WHAT IS EXPECTED: In the listing that follows, how many lines have the word "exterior" in them? Give only the number.

################

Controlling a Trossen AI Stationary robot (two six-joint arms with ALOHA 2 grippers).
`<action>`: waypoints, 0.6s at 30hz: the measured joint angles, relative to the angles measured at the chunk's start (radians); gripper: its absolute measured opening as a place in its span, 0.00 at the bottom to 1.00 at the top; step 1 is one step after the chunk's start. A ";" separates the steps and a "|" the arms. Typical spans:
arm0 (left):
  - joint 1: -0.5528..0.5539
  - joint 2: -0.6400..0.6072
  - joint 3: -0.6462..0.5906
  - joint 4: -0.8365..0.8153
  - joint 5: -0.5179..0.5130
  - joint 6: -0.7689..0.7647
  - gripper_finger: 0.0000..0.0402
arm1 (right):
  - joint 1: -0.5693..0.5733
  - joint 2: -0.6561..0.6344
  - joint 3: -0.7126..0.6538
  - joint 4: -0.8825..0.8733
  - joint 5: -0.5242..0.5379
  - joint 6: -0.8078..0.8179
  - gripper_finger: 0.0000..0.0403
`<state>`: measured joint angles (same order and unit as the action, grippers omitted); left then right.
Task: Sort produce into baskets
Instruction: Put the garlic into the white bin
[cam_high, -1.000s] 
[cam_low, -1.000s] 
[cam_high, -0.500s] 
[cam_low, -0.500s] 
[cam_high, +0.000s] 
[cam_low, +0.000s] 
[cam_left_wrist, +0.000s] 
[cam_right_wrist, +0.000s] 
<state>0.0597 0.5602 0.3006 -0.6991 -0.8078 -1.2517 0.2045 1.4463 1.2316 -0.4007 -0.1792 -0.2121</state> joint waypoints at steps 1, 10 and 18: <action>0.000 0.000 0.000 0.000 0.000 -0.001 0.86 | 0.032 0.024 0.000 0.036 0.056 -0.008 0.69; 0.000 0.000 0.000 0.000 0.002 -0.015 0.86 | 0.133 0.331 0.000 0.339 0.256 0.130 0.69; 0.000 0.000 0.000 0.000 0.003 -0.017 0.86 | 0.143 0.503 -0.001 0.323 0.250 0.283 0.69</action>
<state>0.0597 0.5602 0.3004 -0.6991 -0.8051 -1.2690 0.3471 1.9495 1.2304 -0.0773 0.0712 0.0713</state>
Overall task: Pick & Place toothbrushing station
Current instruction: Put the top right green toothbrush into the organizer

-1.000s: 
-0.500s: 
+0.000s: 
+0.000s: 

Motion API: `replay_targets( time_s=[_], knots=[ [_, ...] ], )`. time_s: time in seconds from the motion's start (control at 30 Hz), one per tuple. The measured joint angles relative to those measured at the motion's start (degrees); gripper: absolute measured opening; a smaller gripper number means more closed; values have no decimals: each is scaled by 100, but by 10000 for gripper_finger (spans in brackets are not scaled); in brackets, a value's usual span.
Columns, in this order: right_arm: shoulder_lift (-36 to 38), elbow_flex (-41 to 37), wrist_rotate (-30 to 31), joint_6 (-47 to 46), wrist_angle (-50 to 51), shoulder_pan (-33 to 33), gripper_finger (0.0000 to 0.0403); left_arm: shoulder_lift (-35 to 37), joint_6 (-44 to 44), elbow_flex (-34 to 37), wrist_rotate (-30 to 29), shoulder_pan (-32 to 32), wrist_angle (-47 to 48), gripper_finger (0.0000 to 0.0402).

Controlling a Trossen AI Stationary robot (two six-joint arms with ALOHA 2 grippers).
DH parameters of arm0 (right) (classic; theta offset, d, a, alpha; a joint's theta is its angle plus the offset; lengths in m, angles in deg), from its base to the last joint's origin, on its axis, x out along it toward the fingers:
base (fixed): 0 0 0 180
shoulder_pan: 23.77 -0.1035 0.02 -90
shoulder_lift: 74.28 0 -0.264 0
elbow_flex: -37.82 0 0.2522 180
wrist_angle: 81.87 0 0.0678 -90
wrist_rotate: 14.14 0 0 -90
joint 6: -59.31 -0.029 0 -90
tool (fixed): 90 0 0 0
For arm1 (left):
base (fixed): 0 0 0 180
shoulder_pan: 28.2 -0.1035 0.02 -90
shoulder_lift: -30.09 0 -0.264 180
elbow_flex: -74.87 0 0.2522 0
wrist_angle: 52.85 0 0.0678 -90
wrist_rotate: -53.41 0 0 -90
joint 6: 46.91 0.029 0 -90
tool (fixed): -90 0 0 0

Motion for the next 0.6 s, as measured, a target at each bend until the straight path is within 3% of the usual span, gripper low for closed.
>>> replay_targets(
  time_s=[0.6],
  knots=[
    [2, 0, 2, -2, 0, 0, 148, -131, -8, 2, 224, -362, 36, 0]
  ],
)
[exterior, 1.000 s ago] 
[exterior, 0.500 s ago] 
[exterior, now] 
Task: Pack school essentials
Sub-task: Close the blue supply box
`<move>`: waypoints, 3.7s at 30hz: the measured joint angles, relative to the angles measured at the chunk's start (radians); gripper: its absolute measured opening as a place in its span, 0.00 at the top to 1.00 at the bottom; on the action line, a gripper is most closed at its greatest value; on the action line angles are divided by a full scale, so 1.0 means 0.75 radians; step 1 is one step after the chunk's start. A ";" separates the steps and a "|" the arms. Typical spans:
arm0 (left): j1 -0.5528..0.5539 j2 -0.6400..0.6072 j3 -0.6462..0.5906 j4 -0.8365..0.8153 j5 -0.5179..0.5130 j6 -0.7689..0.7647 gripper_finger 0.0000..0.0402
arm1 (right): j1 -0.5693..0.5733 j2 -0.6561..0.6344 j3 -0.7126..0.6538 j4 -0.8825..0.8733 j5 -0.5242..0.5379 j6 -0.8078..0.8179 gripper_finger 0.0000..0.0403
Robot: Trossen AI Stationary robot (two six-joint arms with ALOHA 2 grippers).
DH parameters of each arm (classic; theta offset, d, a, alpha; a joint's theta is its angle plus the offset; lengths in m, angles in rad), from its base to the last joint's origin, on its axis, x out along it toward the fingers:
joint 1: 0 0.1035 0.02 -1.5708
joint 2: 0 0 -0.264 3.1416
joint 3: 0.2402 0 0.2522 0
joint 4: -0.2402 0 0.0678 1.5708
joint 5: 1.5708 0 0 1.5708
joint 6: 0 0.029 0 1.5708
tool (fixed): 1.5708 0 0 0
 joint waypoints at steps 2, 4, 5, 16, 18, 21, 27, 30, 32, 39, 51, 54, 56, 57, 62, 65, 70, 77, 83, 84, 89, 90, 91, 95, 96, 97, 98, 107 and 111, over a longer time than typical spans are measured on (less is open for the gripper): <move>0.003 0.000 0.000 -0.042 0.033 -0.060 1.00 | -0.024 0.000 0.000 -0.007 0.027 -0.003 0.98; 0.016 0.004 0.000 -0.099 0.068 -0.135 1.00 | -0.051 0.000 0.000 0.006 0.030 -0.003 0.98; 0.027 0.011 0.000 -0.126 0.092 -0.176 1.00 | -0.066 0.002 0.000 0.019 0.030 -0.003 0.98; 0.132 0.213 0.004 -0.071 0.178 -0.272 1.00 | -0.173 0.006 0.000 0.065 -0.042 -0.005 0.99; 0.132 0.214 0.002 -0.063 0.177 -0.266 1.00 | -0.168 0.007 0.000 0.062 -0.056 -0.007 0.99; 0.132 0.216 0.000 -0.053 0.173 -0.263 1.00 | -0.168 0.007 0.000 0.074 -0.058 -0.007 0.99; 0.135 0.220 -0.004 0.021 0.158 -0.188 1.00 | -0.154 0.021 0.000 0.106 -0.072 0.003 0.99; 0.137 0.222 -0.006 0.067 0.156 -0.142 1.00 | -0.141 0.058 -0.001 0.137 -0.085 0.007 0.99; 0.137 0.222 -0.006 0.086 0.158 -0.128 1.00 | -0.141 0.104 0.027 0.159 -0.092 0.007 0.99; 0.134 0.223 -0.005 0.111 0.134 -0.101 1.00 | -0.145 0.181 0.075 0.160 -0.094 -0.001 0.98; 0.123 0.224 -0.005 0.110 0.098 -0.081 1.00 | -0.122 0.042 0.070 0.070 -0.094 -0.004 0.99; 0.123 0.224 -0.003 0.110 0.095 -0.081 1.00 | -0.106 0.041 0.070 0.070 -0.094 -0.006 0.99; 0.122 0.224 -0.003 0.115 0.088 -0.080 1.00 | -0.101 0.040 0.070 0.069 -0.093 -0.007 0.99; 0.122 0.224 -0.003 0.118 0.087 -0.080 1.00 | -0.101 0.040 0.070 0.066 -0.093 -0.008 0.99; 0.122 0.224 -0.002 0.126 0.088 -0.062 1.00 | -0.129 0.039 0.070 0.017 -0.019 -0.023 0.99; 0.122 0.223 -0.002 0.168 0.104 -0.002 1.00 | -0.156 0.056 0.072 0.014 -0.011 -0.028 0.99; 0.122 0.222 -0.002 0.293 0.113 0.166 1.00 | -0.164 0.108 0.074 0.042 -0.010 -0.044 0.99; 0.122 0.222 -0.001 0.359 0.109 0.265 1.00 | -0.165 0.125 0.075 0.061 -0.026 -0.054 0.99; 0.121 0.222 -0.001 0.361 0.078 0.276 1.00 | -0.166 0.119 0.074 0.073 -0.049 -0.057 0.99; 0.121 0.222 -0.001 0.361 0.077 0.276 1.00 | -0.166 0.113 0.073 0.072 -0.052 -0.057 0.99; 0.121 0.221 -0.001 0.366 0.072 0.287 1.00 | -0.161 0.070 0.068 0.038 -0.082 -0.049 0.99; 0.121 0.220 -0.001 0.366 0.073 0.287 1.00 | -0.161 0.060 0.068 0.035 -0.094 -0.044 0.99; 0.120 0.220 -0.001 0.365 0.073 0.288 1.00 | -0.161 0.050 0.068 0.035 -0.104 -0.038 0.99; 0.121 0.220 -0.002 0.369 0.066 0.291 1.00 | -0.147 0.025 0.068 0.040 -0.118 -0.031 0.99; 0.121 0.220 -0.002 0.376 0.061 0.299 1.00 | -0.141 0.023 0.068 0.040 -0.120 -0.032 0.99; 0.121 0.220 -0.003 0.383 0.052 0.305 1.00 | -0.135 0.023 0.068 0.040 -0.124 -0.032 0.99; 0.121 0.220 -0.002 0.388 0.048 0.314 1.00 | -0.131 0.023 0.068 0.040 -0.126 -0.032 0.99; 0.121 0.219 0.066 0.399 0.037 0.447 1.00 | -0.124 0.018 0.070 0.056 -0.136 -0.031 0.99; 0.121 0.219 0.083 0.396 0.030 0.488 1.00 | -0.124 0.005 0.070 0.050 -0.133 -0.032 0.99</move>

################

SOLUTION TO THIS PROBLEM: 3